In its debut value assessment Jupiter’s fund board said 20 out of 40 funds scored two stars out of a possible four in the retail share class, meaning they have “demonstrated value although not consistently”.
None of its retail unit classes snagged a four-star rating compared with 12 funds that were awarded top marks in the I, P, X, Z unit classes for institutional investors, advisers and platforms.
Overall Jupiter’s fund board found 27 unit classes had failed to demonstrate value consistently but it said the majority, 64 out of 91 unit classes, had “demonstrated value” or “consistently demonstrated strong value”.

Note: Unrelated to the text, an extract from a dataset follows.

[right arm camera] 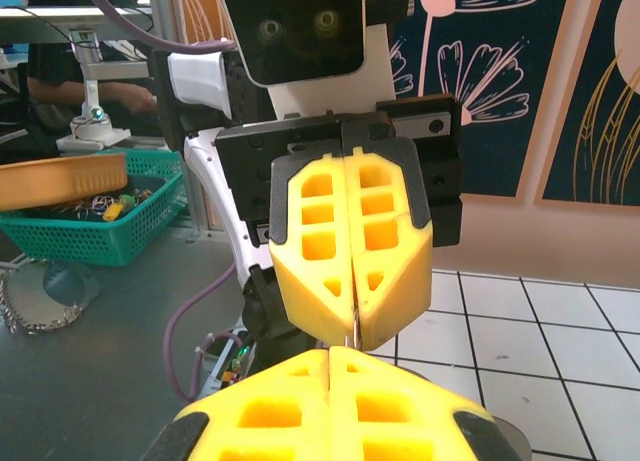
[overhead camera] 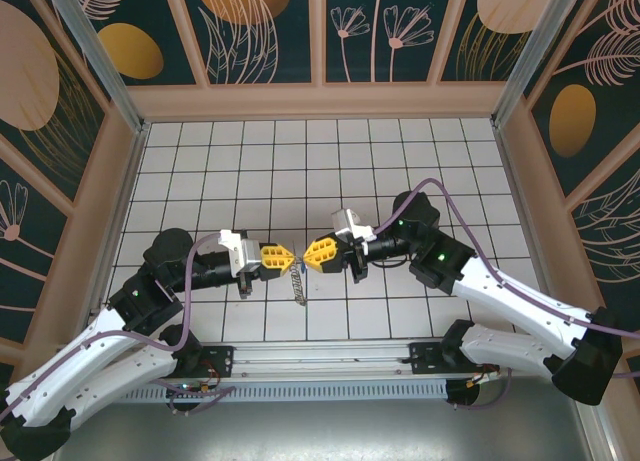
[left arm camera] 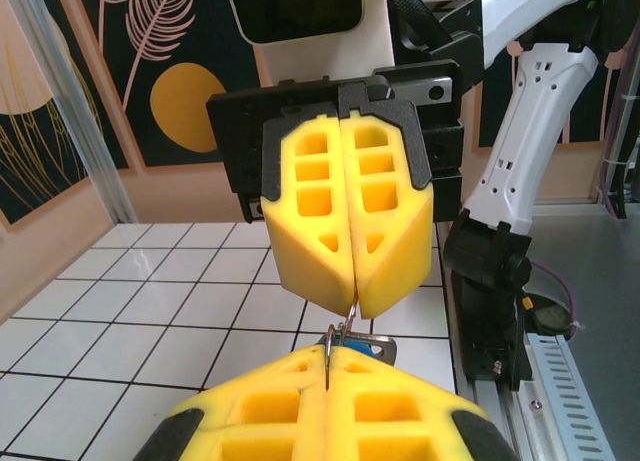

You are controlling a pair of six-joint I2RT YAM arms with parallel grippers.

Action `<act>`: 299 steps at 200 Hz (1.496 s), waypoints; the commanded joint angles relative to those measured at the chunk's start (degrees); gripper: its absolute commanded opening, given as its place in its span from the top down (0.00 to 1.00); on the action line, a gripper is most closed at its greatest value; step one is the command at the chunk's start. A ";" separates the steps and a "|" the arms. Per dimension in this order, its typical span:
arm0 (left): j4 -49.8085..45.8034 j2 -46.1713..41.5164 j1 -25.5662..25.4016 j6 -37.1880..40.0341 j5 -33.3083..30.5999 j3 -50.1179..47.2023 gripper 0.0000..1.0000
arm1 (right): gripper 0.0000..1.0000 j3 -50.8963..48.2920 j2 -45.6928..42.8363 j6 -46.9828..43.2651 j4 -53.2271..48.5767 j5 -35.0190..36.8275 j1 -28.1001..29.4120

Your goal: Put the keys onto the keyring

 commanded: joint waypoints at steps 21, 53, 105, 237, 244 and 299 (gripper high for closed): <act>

To address these issues Jupiter’s fund board said it had taken a number of steps to “enhance value” across its range including introducing 69 new unit classes with reduced AMC charges that will affect 49,000 non-advised investors.
This includes a new ‘J’ share class for unit holders directly invested in retail income and accumulation classes that was rolled out at the end of May, which the board said could reduce charges by up to 30 basis points per annum for some investors.
Additionally, the FTSE 250 fund group said it had slashed the ongoing charges figure (OCF) across 21 funds by simplifying administrative and operating costs under a single “Aggregate Operating Fee”, which would benefit 42,000 investors.
30bp cut is ‘significant’
Willis Owen head of personal investing Adrian Lowcock called the 30bp cut “significant”.
Jupiter’s proposed changes are “a testament to the effectiveness of the value for money rules,” he said, “and demonstrates the industry needed to be pushed to address charges”.
“Fund managers are making some big first steps in cutting charges but I expect this to be a learning curve and further reductions to follow in coming years as the value assessments evolve, and fund managers get better insight to value and what the reports tell them,” Lowcock continued.
“Overall, it is good that companies are willing to recognise past mistakes and do something to address this, rather than look for excuses to justify charges.”
Ben Whitmore and James Clunie retail units flagged
James Clunie’s £322.9m Absolute Return fund, was among the 20 retail unit classes awarded two stars, for failing to generate a positive absolute return higher than LIBOR GBP 3-month independent of market conditions over a 3-year rolling period. However for investors in the ‘I’ clean share class for platforms and intermediaries, the fund was awarded three stars, meaning it has “demonstrated value”.
According to Trustnet the fund has lost 22.4% over three years compared with the average peer in the IA Targeted Return sector which has returned 0.8%.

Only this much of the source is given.